Cognitive Behavioral Therapy Basics VIII: All Remaining Five!

Today’s post represents a change in format. Rather than examine the remaining five cognitive distortion on our list one-per-post, let’s pick up the pace and cover all five today. That way we can move on to the good stuff: doing something about them!

Ready? Let’s go!

  • Magnification – Your thoughts magnify the negatives and minimize the positives of an event or situation.
  • Emotional Reasoning – Your thoughts and decisions are based on how you feel rather than what’s really going on in reality.
  • Should Statements – Your thoughts emphasize what you or circumstances should be, rather than how you or things actually are.
  • Labeling – Your thoughts assign a specific name, or label, to you or someone else. This label is absolute and negative, such as: “I’m a failure.”
  • Personalization Your thoughts assign all responsibility and causality to you personally. You assume that you directly caused events or circumstances though that’s not the case in reality and you actually had less direct control than you believe.

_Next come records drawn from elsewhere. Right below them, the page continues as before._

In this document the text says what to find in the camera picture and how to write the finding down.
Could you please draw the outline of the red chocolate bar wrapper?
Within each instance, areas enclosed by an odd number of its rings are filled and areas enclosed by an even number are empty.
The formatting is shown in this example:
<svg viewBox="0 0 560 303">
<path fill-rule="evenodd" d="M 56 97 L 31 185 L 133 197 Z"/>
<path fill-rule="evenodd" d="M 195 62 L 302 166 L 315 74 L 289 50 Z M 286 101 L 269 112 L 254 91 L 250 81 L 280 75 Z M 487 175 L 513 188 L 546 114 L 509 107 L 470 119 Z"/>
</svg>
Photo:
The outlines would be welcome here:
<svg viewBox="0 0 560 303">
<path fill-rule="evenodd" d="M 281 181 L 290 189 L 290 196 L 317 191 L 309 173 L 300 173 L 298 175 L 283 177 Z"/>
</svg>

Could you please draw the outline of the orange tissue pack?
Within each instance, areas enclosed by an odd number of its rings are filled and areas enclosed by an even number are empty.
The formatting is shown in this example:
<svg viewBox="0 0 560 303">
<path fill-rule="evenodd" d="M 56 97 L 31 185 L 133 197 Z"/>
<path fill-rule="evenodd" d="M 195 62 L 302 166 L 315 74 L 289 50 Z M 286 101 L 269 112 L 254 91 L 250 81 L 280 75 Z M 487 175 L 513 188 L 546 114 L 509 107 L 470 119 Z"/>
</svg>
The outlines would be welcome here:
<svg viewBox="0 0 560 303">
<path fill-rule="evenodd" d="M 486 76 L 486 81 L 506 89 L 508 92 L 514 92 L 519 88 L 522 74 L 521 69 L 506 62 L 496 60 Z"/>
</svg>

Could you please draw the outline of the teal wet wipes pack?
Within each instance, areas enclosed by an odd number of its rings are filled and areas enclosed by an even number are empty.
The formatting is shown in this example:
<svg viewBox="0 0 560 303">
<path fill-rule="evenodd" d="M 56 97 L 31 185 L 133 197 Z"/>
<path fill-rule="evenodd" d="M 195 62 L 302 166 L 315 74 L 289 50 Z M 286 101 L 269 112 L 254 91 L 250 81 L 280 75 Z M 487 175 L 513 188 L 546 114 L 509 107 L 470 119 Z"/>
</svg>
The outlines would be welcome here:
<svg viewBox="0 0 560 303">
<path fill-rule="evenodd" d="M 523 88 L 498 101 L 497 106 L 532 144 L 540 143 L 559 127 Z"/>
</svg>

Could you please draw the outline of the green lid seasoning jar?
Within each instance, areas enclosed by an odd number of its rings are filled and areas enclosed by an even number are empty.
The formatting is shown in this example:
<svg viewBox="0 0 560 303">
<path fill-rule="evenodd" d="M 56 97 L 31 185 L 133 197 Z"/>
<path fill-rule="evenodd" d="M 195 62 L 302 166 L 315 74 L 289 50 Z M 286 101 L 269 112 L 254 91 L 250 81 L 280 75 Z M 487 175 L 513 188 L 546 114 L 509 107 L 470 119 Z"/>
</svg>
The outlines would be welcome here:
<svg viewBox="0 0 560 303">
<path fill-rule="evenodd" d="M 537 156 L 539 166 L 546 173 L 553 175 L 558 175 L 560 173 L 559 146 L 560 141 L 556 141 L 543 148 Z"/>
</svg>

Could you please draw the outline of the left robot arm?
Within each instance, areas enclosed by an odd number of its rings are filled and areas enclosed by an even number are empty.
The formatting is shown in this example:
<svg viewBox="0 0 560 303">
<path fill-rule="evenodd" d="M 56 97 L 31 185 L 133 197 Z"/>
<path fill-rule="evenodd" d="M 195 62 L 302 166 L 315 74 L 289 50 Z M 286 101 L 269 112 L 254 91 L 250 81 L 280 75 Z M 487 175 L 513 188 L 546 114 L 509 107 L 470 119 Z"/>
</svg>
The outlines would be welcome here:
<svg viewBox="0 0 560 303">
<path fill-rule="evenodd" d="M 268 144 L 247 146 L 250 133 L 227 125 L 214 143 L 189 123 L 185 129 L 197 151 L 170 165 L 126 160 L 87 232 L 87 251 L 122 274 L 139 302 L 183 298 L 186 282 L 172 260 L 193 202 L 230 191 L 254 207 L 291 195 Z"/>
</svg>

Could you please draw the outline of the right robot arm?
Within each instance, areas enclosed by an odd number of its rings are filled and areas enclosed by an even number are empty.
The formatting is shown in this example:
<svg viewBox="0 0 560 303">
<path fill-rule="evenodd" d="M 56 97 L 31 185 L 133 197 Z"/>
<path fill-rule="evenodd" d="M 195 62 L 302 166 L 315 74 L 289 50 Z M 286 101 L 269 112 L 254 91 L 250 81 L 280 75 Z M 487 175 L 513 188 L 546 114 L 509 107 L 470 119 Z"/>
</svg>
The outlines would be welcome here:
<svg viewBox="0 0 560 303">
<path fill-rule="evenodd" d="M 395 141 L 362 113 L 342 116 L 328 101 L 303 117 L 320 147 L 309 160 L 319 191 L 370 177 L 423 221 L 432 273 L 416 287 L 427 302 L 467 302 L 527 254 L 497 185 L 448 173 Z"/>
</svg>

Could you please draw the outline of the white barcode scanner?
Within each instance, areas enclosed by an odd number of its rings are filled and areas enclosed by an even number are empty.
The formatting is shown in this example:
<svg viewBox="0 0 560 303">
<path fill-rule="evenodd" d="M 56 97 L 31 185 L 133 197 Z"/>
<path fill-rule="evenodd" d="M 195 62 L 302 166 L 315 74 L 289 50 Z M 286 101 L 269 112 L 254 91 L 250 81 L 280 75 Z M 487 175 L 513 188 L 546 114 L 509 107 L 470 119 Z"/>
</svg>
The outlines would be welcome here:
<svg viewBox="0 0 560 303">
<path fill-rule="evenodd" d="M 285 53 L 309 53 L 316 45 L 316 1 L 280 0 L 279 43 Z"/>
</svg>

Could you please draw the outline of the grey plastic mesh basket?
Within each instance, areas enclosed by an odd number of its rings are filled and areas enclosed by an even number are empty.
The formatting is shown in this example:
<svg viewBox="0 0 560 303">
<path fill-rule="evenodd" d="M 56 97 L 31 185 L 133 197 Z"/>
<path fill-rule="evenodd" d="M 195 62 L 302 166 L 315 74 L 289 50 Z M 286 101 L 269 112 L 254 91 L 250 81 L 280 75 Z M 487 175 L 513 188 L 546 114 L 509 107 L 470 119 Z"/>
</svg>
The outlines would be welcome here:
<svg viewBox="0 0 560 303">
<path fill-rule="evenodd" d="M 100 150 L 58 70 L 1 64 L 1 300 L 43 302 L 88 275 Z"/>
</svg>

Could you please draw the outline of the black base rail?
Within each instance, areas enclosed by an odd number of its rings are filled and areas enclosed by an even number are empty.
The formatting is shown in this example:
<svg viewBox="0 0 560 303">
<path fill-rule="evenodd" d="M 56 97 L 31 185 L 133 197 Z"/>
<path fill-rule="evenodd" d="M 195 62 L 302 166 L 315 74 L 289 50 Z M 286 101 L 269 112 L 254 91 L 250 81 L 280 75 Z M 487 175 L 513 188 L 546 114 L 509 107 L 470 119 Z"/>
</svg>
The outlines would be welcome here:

For a thorough examination of these distortions, please also see Feeling Good by David D. Burns.

In upcoming posts, we’ll learn how to detect these often-elusive but always detrimental cognitive distortions and how to deal with them.

One Response to “Cognitive Behavioral Therapy Basics VIII: All Remaining Five!”

  1. [...] VIII. All Remaining Five Distortions! – In the interest of moving the series along at a reasonable pace, I bundled all five remaining distortions into one post: Magnification, Emotional Reasoning, Should Statements, Labeling, and Personalization. [...]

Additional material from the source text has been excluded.